| Your task |
Output the data as it stands. Each line must match exactly.

| Given information |
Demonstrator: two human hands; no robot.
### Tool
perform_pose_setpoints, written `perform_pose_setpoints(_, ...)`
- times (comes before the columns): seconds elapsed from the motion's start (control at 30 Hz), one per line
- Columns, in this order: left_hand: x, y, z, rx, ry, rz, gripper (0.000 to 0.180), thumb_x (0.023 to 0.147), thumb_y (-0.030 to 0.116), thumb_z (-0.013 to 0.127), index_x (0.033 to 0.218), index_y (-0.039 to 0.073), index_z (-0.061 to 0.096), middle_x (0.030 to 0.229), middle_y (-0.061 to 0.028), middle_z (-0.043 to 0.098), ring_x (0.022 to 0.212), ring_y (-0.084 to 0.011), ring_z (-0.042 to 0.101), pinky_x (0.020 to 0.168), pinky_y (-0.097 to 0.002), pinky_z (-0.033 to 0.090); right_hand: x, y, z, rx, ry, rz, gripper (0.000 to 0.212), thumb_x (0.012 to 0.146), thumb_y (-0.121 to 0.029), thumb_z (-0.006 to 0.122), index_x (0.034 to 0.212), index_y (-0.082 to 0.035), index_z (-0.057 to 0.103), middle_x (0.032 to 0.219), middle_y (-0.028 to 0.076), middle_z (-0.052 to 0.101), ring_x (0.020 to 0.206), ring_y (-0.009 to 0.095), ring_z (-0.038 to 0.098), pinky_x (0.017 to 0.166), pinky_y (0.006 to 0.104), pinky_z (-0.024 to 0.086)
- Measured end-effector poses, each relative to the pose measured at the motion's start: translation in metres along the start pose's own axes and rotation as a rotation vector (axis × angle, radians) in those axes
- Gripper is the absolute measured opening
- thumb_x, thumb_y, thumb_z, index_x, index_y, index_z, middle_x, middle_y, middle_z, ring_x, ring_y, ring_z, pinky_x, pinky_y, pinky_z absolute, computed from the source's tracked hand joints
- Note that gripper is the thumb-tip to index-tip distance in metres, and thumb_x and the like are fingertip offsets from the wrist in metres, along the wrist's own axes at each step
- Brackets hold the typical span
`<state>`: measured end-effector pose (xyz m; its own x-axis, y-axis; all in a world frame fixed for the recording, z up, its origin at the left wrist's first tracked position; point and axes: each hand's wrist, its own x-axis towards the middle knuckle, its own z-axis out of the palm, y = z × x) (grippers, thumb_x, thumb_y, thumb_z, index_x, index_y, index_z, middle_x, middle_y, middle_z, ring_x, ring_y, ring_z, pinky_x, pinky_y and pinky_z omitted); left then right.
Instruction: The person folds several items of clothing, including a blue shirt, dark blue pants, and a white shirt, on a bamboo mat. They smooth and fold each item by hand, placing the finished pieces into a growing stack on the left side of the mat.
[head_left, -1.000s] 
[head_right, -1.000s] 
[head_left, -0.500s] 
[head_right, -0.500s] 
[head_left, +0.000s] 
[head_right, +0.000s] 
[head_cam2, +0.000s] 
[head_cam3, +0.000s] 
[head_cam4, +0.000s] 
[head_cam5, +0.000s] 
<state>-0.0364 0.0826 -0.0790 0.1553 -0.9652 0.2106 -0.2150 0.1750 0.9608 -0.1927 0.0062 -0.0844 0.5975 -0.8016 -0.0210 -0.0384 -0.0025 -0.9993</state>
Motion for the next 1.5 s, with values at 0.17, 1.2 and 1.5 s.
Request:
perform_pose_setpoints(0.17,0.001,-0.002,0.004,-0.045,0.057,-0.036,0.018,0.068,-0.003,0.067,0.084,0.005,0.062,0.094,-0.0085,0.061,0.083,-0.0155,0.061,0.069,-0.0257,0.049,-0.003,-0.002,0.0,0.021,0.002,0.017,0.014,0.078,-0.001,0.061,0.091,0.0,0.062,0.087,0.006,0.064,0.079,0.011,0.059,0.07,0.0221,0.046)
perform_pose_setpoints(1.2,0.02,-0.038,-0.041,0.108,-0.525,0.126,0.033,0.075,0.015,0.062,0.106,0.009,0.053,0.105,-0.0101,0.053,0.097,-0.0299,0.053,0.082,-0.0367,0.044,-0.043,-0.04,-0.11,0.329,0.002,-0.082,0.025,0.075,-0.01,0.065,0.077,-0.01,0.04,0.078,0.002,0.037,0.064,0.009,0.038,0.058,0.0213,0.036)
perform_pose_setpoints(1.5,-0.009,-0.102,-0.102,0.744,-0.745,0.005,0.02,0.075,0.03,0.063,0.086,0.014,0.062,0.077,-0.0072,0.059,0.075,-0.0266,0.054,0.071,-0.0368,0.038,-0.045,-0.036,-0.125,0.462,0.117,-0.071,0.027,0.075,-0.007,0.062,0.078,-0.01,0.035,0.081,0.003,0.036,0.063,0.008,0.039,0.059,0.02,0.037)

| Your response |
Demonstrator: two human hands; no robot.
### Tool
perform_pose_setpoints, written `perform_pose_setpoints(_, ...)`
- times (comes before the columns): seconds elapsed from the motion's start (control at 30 Hz), one per line
- Columns, in this order: left_hand: x, y, z, rx, ry, rz, gripper (0.000 to 0.180), thumb_x (0.023 to 0.147), thumb_y (-0.030 to 0.116), thumb_z (-0.013 to 0.127), index_x (0.033 to 0.218), index_y (-0.039 to 0.073), index_z (-0.061 to 0.096), middle_x (0.030 to 0.229), middle_y (-0.061 to 0.028), middle_z (-0.043 to 0.098), ring_x (0.022 to 0.212), ring_y (-0.084 to 0.011), ring_z (-0.042 to 0.101), pinky_x (0.020 to 0.168), pinky_y (-0.097 to 0.002), pinky_z (-0.033 to 0.090); right_hand: x, y, z, rx, ry, rz, gripper (0.000 to 0.212), thumb_x (0.012 to 0.146), thumb_y (-0.121 to 0.029), thumb_z (-0.006 to 0.122), index_x (0.034 to 0.212), index_y (-0.082 to 0.035), index_z (-0.057 to 0.103), middle_x (0.032 to 0.219), middle_y (-0.028 to 0.076), middle_z (-0.052 to 0.101), ring_x (0.020 to 0.206), ring_y (-0.009 to 0.095), ring_z (-0.038 to 0.098), pinky_x (0.017 to 0.166), pinky_y (0.006 to 0.104), pinky_z (-0.024 to 0.086)
- Measured end-effector poses, each relative to the pose measured at the motion's start: translation in metres along the start pose's own axes and rotation as a rotation vector (axis × angle, radians) in those axes
- Gripper is the absolute measured opening
- thumb_x, thumb_y, thumb_z, index_x, index_y, index_z, middle_x, middle_y, middle_z, ring_x, ring_y, ring_z, pinky_x, pinky_y, pinky_z absolute, computed from the source's tracked hand joints
- Note that gripper is the thumb-tip to index-tip distance in metres, and thumb_x and the like are fingertip offsets from the wrist in metres, along the wrist's own axes at each step
- Brackets hold the typical span
`<state>`: measured end-effector pose (xyz m; its own x-axis, y-axis; all in a world frame fixed for the recording, z up, its origin at the left wrist's first tracked position; point and axes: each hand's wrist, its own x-axis towards the middle knuckle, its own z-axis out of the palm, y = z × x) (grippers, thumb_x, thumb_y, thumb_z, index_x, index_y, index_z, middle_x, middle_y, middle_z, ring_x, ring_y, ring_z, pinky_x, pinky_y and pinky_z omitted); left then right.
Instruction: The person folds several items of clothing, including a blue shirt, dark blue pants, and a white shirt, on a bamboo mat. They smooth and fold each item by hand, placing the finished pieces into a growing stack on the left side of the mat.
[head_left, -1.000s] 
[head_right, -1.000s] 
[head_left, -0.500s] 
[head_right, -0.500s] 
[head_left, +0.000s] 
[head_right, +0.000s] 
[head_cam2, +0.000s] 
[head_cam3, +0.000s] 
[head_cam4, +0.000s] 
[head_cam5, +0.000s] 
<state>-0.0364 0.0826 -0.0790 0.1553 -0.9652 0.2106 -0.2150 0.1750 0.9608 -0.1927 0.0062 -0.0844 0.5975 -0.8016 -0.0210 -0.0384 -0.0025 -0.9993</state>
Motion for the next 1.5 s, with values at 0.17, 1.2 and 1.5 s.
Request:
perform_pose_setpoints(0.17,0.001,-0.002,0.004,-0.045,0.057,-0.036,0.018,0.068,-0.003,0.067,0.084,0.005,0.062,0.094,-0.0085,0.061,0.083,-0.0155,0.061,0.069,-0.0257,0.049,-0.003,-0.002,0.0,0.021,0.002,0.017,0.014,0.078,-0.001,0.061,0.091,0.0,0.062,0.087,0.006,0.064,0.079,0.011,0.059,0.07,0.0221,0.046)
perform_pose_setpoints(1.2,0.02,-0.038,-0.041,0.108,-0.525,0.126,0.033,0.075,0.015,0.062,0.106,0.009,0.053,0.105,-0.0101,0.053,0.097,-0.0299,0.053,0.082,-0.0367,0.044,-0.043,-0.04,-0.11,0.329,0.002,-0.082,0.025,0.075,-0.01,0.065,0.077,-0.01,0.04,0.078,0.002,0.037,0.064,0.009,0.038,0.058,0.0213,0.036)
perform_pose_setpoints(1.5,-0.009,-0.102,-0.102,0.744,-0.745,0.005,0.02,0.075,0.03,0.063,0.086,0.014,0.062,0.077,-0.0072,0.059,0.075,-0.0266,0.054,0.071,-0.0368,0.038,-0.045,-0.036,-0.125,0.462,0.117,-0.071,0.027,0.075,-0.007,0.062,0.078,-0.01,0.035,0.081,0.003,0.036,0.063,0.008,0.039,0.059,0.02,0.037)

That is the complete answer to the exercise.